▶ Exercise directions:
Your job is to retype the whole listing exactly.

Input data Start Marker

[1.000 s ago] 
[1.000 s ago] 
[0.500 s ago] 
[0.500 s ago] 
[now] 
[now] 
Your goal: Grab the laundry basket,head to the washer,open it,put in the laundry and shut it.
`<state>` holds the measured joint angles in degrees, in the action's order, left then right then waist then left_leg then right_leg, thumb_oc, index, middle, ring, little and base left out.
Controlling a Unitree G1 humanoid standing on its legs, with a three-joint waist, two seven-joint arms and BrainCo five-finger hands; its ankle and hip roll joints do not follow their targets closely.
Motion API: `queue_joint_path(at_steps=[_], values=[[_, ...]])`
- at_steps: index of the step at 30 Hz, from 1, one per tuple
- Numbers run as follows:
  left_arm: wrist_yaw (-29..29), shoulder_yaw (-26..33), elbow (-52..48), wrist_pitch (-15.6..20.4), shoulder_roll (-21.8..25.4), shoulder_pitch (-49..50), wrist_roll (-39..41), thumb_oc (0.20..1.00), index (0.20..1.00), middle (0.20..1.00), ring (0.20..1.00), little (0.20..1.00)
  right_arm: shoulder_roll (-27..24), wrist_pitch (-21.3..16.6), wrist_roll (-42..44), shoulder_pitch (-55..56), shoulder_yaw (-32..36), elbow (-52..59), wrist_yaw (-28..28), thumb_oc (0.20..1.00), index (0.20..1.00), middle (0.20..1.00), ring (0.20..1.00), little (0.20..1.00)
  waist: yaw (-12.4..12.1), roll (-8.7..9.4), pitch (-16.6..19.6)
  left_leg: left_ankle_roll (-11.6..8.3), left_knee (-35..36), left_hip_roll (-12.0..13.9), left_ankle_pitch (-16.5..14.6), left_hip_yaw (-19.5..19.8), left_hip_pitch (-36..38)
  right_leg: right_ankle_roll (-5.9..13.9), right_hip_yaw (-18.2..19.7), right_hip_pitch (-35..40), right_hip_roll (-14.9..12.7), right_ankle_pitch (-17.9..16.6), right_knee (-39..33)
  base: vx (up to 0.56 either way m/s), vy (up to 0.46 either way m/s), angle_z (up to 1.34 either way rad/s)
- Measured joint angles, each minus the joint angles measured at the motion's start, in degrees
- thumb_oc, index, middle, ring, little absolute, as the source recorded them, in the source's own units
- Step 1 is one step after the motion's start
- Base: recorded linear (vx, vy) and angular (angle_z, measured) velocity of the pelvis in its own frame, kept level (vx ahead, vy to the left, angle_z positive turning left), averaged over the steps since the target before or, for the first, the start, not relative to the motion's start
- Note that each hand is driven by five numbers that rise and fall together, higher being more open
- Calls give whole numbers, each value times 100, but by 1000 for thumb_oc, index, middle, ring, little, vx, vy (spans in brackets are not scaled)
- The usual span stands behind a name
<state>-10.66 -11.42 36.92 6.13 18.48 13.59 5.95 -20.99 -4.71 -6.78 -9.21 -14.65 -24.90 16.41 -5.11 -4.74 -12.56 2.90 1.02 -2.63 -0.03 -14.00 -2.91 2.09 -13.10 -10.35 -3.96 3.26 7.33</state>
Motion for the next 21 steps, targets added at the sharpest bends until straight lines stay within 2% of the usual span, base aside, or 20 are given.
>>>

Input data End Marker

▶ Answer box:
[1.000 s ago] 
[1.000 s ago] 
[0.500 s ago] 
[0.500 s ago] 
[now] 
[now] 
Your goal: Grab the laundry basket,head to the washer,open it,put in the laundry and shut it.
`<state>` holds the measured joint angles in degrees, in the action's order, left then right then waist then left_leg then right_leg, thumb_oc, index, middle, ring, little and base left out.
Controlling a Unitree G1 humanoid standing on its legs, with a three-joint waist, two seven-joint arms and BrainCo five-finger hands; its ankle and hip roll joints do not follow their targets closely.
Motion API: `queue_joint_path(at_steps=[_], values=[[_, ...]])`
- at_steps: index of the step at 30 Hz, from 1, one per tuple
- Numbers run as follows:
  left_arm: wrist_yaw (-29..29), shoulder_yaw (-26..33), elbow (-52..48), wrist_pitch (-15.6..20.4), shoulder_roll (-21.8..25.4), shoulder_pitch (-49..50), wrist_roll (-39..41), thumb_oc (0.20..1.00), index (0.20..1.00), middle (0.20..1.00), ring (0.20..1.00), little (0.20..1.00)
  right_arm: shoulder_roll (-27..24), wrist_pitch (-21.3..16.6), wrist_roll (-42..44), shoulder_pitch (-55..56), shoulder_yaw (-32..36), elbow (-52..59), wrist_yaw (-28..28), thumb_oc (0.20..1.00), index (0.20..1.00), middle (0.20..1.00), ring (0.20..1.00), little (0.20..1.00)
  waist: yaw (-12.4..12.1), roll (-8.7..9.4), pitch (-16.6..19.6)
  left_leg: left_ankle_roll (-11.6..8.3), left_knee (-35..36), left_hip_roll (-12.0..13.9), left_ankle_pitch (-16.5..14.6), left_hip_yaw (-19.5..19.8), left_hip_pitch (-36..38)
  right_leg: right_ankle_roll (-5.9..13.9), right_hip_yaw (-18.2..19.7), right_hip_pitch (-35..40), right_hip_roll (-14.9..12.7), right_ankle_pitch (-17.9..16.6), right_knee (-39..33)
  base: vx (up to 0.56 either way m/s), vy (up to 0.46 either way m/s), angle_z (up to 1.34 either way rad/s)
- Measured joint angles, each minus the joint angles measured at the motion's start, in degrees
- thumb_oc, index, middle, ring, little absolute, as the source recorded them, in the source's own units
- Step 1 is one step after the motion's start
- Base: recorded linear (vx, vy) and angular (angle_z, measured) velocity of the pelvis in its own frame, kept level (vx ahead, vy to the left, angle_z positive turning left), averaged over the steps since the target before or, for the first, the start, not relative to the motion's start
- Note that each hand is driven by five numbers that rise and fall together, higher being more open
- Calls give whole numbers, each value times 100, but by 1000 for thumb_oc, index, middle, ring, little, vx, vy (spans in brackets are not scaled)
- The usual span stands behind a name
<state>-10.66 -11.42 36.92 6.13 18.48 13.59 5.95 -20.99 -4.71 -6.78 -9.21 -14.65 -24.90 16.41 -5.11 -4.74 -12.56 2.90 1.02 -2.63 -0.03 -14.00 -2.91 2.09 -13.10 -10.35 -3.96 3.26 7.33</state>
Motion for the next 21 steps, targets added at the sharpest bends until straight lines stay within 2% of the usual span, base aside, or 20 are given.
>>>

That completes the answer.